Your next fix—FFFIX—is a right turn to the southeast. But in that direction lies a large air-carrier airport. Airliner departures are lining up for their Runway 9, and you catch the sparkle of other jets on their downwind. The magenta line on your GPS slices right through all that.

I’m working Departure when you check in. I know where you want to go. I also know what’s going on at the airliner airport. So, “Cleared direct” isn’t happening for you right now. It’s time to get creative. Which options are on the table, and what’s the deciding factor in picking one?

Watcha Driving?

Our air traffic control decision-making process requires analyzing traffic and weather conditions. As each aircraft enters my airspace, I must be familiar with their requested routing and altitude, and any special requests. However, the type of aircraft you’re flying is the key factor that decides how we accommodate those requests.
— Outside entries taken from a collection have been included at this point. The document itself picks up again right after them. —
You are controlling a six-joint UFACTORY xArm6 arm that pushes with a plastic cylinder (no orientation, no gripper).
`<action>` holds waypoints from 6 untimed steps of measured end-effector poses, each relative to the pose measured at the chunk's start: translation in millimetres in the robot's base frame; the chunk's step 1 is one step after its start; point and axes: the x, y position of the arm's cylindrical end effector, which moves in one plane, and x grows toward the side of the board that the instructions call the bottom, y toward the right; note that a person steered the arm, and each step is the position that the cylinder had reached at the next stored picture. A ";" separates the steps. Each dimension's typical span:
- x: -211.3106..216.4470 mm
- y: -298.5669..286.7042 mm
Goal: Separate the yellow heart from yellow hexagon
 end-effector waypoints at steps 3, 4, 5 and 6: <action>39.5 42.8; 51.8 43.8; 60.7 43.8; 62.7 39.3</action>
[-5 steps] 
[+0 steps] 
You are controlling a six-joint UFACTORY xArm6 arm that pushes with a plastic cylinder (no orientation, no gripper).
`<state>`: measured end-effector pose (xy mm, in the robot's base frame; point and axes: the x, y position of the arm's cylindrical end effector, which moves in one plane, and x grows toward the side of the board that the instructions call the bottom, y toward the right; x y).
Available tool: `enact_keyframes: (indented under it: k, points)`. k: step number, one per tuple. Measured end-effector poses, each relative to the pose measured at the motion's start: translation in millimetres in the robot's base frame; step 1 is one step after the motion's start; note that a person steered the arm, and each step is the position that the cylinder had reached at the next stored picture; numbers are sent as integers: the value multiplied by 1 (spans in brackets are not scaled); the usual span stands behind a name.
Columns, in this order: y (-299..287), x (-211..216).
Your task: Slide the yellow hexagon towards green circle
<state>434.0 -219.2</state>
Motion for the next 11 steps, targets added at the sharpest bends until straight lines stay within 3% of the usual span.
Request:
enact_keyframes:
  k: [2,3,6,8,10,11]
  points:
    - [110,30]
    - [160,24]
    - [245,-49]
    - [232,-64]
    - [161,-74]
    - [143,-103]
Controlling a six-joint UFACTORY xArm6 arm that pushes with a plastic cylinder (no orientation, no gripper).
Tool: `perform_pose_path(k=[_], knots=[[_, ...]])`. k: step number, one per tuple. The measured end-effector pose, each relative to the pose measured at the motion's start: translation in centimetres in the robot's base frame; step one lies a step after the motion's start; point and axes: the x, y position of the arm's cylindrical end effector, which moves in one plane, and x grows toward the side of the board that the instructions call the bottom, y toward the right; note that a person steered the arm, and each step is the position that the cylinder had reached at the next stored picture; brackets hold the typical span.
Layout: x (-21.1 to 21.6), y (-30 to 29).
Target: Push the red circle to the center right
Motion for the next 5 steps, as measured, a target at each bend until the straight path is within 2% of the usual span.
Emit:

I’m an unabashed airplane geek. I love learning about aircraft and as much aviation history as I can. There are many other controllers whose interests lie elsewhere. They won’t nerd out watching an afterburning F-35 leap off the runway or hear the sound of a P-51 Mustang’s Merlin engine. It doesn’t mean they aren’t good controllers; it’s just not their thing.

Regardless of our individual aviation enthusiasm levels, all controllers are trained and encouraged to be familiar with as many aircraft types as possible. While sequencing and vectoring, we must account for both their expected speeds and climb/descent rates.

In this month’s edition of “Captain Obvious Says….” jets generally fly fast, piston-engine planes fly slow, and turboprops fall somewhere between. Even a “fast” piston like a Cirrus SR22 is far closer in performance to a Cessna 172 than it is to a Gulfstream IV, or even a Beechcraft King Air.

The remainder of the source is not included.